## WHAT IS BEING ASKED
Write the listing out again verbatim, leaving nothing out.

--- START ---

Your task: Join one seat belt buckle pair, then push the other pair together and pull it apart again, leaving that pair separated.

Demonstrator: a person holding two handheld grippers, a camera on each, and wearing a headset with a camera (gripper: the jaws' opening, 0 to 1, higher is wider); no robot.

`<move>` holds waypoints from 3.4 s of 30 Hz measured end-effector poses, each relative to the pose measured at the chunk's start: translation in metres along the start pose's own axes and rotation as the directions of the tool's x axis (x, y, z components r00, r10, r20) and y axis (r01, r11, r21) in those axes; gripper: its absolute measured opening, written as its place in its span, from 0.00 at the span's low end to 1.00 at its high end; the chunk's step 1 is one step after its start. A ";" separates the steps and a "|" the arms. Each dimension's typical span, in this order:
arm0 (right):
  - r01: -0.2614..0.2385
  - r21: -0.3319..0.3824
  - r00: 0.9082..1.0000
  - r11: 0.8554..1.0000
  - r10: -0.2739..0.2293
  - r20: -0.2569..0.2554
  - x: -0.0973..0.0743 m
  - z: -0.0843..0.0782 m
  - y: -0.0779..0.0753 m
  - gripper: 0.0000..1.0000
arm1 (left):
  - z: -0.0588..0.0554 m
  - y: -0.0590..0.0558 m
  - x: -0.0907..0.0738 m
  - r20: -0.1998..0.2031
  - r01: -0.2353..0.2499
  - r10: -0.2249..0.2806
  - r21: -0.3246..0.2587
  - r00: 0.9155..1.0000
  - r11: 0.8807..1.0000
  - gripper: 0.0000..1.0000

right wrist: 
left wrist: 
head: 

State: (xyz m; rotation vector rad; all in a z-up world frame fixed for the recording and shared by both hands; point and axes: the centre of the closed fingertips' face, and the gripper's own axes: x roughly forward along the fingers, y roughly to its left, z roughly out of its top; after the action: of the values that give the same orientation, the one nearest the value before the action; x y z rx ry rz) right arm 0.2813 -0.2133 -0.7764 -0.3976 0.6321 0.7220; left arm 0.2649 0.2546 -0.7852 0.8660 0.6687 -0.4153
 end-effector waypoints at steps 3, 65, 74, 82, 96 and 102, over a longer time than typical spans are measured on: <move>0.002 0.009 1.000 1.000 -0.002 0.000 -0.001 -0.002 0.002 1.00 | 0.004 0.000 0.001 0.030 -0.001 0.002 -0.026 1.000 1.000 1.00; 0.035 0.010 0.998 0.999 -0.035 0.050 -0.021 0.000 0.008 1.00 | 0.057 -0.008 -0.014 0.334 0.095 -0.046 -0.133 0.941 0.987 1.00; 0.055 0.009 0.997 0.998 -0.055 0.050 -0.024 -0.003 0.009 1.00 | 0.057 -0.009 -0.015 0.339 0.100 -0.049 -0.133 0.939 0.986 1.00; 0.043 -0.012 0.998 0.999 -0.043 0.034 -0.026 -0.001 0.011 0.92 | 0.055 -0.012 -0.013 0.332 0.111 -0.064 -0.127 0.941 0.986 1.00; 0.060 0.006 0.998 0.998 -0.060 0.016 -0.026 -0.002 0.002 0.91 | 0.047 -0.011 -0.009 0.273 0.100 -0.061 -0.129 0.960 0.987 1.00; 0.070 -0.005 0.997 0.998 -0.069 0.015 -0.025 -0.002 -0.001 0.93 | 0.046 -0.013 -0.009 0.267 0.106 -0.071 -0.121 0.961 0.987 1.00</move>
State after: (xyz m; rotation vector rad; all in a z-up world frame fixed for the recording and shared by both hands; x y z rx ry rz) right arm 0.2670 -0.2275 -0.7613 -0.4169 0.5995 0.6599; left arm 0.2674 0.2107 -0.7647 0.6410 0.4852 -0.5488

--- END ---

## TASK RESPONSE
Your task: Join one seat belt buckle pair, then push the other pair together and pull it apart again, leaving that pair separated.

Demonstrator: a person holding two handheld grippers, a camera on each, and wearing a headset with a camera (gripper: the jaws' opening, 0 to 1, higher is wider); no robot.

`<move>` holds waypoints from 3.4 s of 30 Hz measured end-effector poses, each relative to the pose measured at the chunk's start: translation in metres along the start pose's own axes and rotation as the directions of the tool's x axis (x, y, z components r00, r10, r20) and y axis (r01, r11, r21) in those axes; gripper: its absolute measured opening, written as its place in its span, from 0.00 at the span's low end to 1.00 at its high end; the chunk's step 1 is one step after its start. A ";" separates the steps and a "|" the arms. Each dimension's typical span, in this order:
arm0 (right):
  - r01: -0.2614..0.2385
  - r21: -0.3319..0.3824
  - r00: 0.9082..1.0000
  - r11: 0.8554..1.0000
  - r10: -0.2739..0.2293
  - r20: -0.2569..0.2554
  - x: -0.0973..0.0743 m
  - z: -0.0843..0.0782 m
  - y: -0.0779..0.0753 m
  - gripper: 0.0000..1.0000
arm1 (left):
  - z: -0.0588..0.0554 m
  - y: -0.0590..0.0558 m
  - x: -0.0907..0.0738 m
  - r20: -0.1998..0.2031
  - r01: -0.2353..0.2499
  - r10: -0.2249..0.2806
  - r21: -0.3246..0.2587
  - r00: 0.9155..1.0000
  - r11: 0.8807..1.0000
  - gripper: 0.0000..1.0000

right wrist: 
left wrist: 
head: 

State: (xyz m; rotation vector rad; all in a z-up world frame fixed for the recording and shared by both hands; point and axes: the centre of the closed fingertips' face, and the gripper's own axes: x roughly forward along the fingers, y roughly to its left, z roughly out of its top; after the action: of the values that give the same orientation, the one nearest the value before the action; x y z rx ry rz) right arm 0.2813 -0.2133 -0.7764 -0.3976 0.6321 0.7220; left arm 0.2649 0.2546 -0.7852 0.8660 0.6687 -0.4153
 end-effector waypoints at steps 3, 65, 74, 82, 96 and 102, over a longer time than typical spans are measured on: <move>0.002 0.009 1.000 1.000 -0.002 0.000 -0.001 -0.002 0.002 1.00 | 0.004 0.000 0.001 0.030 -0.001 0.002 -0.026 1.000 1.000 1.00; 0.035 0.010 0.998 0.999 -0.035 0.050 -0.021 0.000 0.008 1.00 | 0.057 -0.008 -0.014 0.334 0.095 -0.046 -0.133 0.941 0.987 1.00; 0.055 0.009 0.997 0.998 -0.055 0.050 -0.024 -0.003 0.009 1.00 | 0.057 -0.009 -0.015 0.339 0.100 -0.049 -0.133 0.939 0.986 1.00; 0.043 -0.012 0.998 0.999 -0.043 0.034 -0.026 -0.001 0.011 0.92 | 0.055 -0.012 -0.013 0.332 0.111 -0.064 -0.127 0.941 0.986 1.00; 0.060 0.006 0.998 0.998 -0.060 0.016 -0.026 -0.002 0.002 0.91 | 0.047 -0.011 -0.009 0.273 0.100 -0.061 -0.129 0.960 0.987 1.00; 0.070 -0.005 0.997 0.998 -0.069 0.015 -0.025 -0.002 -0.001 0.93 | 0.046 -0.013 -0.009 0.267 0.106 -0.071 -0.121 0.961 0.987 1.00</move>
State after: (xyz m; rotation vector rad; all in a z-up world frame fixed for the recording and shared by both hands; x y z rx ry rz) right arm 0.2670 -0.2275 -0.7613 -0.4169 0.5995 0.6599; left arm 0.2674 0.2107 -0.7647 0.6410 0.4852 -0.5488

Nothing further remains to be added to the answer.